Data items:
=======
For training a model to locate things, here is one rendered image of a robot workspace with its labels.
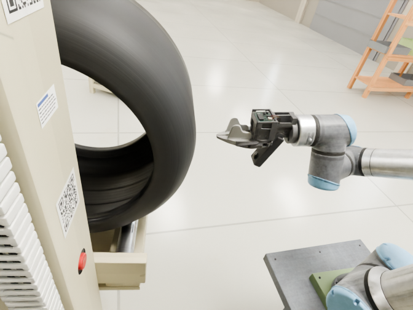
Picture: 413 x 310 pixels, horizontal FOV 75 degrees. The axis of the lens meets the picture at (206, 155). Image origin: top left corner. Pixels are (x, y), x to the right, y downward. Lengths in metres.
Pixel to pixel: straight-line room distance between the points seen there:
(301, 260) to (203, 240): 0.83
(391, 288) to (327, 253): 0.51
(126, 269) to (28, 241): 0.37
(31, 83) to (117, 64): 0.18
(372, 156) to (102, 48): 0.76
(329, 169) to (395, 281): 0.31
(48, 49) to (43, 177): 0.14
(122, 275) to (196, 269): 1.08
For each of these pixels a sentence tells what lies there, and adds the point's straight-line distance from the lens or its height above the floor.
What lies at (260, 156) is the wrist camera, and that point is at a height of 1.10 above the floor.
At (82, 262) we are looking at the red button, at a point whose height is 1.07.
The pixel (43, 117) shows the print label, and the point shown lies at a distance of 0.34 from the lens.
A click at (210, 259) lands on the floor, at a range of 1.83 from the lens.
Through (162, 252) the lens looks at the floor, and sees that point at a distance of 1.82.
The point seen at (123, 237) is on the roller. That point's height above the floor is 0.92.
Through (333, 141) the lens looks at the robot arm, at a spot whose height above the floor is 1.19.
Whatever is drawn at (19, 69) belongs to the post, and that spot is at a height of 1.44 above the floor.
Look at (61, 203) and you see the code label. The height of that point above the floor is 1.24.
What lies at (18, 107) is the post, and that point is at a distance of 0.30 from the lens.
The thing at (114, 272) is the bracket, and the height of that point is 0.91.
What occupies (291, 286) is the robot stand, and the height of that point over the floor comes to 0.60.
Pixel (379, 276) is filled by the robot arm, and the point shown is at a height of 0.94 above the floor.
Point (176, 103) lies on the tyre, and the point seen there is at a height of 1.31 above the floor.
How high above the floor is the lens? 1.55
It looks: 37 degrees down
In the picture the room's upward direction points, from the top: 12 degrees clockwise
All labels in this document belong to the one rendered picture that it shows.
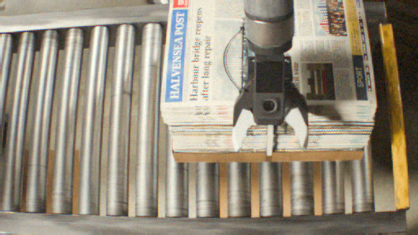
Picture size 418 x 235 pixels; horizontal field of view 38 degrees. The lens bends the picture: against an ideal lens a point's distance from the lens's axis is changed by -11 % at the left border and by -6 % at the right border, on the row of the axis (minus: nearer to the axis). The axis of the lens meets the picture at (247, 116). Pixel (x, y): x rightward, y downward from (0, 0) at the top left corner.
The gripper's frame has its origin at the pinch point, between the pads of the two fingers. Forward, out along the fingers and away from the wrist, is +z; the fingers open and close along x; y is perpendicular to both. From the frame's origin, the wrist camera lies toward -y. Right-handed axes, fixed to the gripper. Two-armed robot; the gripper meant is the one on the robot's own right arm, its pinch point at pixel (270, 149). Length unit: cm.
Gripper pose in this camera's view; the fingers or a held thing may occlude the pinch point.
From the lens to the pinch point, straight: 108.3
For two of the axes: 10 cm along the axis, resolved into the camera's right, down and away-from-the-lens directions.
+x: -10.0, 0.1, 0.3
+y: 0.1, -5.7, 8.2
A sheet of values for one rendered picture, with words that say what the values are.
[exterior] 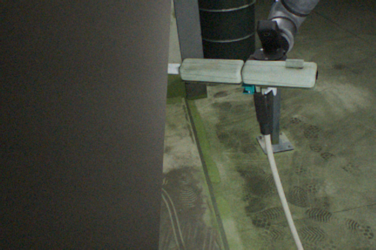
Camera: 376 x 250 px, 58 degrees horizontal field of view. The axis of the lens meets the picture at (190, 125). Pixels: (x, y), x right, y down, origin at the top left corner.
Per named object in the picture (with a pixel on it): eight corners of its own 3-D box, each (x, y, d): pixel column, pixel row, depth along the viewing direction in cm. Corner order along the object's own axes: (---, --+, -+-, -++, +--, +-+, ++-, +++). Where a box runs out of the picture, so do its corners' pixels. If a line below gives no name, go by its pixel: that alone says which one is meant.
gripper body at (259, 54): (283, 88, 84) (291, 58, 92) (281, 60, 79) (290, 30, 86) (253, 86, 88) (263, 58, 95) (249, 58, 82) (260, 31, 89)
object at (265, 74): (316, 129, 84) (318, 53, 69) (314, 144, 81) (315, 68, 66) (150, 111, 105) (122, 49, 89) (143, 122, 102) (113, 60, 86)
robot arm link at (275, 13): (284, -14, 95) (265, 13, 103) (275, 9, 88) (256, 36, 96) (312, 3, 96) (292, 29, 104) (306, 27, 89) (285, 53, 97)
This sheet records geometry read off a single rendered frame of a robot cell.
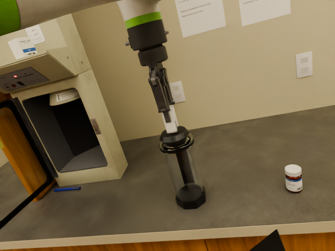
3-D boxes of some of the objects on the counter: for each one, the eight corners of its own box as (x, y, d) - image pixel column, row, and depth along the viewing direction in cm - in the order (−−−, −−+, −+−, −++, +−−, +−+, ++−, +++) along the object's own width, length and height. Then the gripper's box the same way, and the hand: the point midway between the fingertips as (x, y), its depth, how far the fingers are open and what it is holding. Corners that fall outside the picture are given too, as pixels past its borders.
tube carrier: (177, 187, 83) (161, 135, 75) (207, 184, 81) (194, 130, 73) (173, 209, 73) (155, 152, 66) (207, 206, 71) (192, 146, 63)
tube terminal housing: (84, 158, 131) (18, 14, 103) (136, 150, 123) (81, -9, 96) (59, 187, 109) (-34, 11, 81) (120, 179, 101) (42, -18, 73)
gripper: (144, 48, 67) (165, 121, 76) (127, 55, 53) (155, 144, 62) (169, 42, 66) (187, 117, 74) (158, 47, 51) (182, 140, 60)
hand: (170, 119), depth 67 cm, fingers closed on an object, 3 cm apart
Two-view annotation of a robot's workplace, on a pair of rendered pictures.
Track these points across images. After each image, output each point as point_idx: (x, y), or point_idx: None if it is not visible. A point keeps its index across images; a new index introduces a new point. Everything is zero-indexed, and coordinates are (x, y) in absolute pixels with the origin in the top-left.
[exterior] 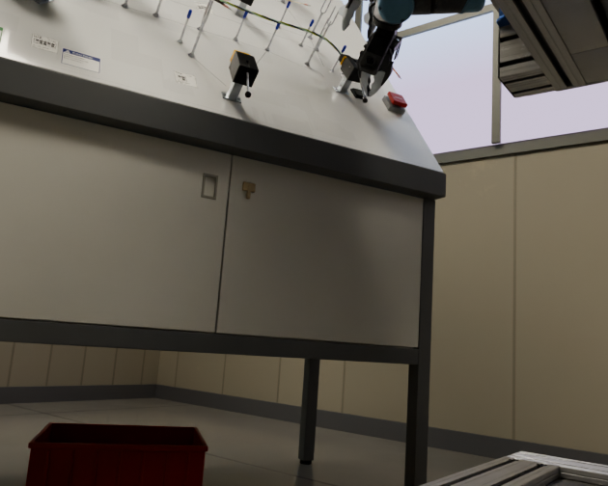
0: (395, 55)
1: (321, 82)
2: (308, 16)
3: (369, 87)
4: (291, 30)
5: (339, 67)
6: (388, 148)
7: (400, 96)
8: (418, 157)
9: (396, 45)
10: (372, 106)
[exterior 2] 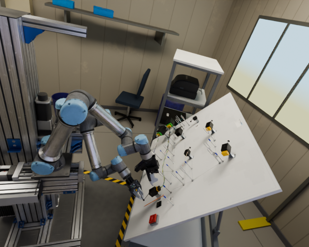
0: (131, 190)
1: (162, 190)
2: (215, 175)
3: (141, 196)
4: (193, 173)
5: (175, 195)
6: (134, 215)
7: (153, 219)
8: (130, 228)
9: (127, 185)
10: (153, 210)
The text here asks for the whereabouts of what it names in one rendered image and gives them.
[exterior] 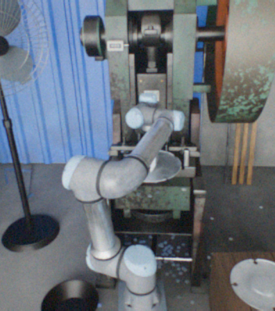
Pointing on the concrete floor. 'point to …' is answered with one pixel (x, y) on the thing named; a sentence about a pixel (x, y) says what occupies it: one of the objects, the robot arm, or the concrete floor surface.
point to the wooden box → (218, 277)
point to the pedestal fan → (39, 236)
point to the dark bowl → (71, 297)
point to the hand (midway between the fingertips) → (149, 171)
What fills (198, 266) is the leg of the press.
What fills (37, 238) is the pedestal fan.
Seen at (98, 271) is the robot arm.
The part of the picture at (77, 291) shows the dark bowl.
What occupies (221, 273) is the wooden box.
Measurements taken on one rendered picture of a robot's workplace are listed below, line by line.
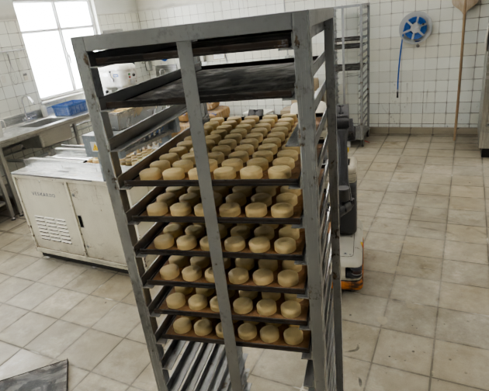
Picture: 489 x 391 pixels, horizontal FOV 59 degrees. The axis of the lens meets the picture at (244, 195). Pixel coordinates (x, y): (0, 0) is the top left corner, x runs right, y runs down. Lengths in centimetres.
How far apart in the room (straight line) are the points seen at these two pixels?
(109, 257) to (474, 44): 511
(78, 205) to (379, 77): 459
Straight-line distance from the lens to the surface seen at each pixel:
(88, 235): 368
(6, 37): 640
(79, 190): 351
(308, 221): 90
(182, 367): 142
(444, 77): 654
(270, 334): 116
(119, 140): 103
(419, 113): 665
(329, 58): 142
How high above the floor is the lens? 182
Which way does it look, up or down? 22 degrees down
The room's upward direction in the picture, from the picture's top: 7 degrees counter-clockwise
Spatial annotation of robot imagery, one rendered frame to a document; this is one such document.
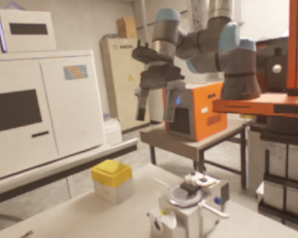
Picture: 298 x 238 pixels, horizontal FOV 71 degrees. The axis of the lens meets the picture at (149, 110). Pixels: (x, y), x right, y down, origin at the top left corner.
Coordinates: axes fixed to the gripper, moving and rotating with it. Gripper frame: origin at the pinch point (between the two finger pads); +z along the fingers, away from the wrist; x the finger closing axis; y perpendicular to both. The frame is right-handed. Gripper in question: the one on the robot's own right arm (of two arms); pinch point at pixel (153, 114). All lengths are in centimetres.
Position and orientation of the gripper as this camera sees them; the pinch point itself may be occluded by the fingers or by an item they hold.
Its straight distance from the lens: 59.4
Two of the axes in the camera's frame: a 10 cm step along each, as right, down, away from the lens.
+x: -5.8, 0.3, 8.1
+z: -1.5, 9.8, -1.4
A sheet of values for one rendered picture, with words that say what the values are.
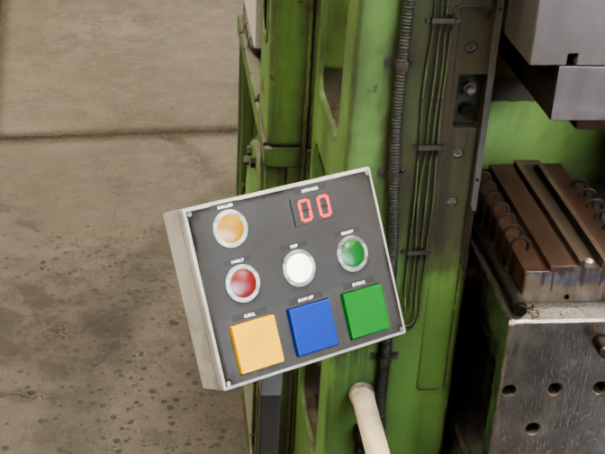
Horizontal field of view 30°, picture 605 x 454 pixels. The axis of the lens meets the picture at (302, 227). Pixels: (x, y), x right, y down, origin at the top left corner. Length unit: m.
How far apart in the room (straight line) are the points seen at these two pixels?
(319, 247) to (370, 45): 0.37
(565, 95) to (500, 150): 0.58
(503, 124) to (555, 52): 0.59
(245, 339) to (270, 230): 0.17
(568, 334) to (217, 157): 2.82
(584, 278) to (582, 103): 0.34
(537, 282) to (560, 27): 0.47
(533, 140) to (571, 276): 0.49
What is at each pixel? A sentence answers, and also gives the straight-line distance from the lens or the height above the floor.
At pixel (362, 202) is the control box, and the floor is 1.15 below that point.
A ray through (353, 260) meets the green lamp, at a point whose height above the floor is 1.08.
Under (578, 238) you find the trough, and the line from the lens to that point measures 2.17.
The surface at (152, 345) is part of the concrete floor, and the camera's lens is 3.50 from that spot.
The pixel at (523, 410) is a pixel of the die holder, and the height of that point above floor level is 0.72.
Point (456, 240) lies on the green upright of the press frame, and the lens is 2.14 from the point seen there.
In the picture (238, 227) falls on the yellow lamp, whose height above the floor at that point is 1.16.
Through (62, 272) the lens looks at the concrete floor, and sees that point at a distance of 3.89.
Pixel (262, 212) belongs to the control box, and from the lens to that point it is 1.74.
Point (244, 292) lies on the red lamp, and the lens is 1.71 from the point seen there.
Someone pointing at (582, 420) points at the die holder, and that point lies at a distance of 2.20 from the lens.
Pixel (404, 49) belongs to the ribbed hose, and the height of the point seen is 1.35.
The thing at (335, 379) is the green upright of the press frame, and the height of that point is 0.65.
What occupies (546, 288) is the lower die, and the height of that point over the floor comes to 0.94.
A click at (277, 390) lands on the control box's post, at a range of 1.96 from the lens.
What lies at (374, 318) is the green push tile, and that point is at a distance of 1.82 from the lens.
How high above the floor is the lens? 1.98
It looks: 28 degrees down
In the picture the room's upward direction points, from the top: 3 degrees clockwise
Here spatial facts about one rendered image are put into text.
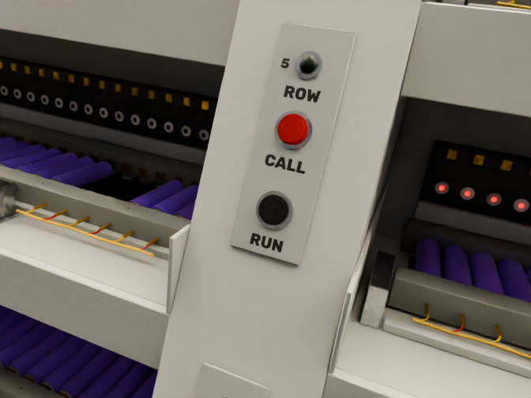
=======
- [Task item]:
Write out word for word the lines above that run from the one with "Picture: 298 x" to the one with "(565, 95) to (500, 150): 0.58". Include both end lines; exclude the images.

- [Result of this task]:
Picture: 298 x 238 pixels, horizontal FOV 71 degrees. The axis of the lens meets the picture at (149, 110). Pixels: (x, y), x right, y down, origin at the top left corner.
Coordinates: axes fixed to the gripper, moving and rotating with it. Gripper frame: origin at the pinch point (between the two finger pads); +z along the fingers, away from the wrist; x the finger closing axis; y perpendicular to both. The frame is right-handed. Gripper in question: the one on the robot's own right arm (of two arms); pinch point at pixel (153, 114). All lengths are in centimetres.
Position and orientation of the gripper as this camera sees them; the pinch point itself may be occluded by the fingers or by an item they hold.
Its straight distance from the lens: 59.4
Two of the axes in the camera's frame: a 10 cm step along each, as right, down, away from the lens.
+x: -5.8, 0.3, 8.1
+z: -1.5, 9.8, -1.4
A sheet of values for one rendered picture, with words that say what the values are.
Horizontal field of view 30°, picture 605 x 454 pixels. The axis of the lens meets the picture at (302, 227). Pixels: (x, y), x right, y down, origin at the top left corner. Length unit: m.
How far apart in the room (straight line) are the points seen at these two pixels?
(319, 247) to (370, 45): 0.37
(565, 95) to (500, 150): 0.58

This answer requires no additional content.